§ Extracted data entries
------------------------------------------------

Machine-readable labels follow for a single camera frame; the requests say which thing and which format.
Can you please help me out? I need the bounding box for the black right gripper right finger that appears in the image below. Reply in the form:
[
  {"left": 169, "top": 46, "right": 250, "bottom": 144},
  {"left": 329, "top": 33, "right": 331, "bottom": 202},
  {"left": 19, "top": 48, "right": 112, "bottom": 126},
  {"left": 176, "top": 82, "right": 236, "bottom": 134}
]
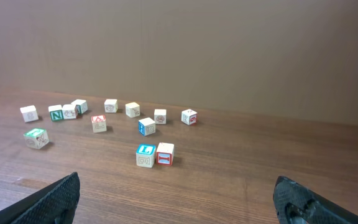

------------------------------------------------

Copy task for the entries above: every line with the string "right".

§ TASK RESULT
Can you please help me out? I need the bounding box for the black right gripper right finger that appears in the image below. Reply in the form:
  {"left": 169, "top": 46, "right": 250, "bottom": 144},
  {"left": 329, "top": 33, "right": 331, "bottom": 202},
  {"left": 19, "top": 48, "right": 112, "bottom": 126},
  {"left": 176, "top": 82, "right": 236, "bottom": 134}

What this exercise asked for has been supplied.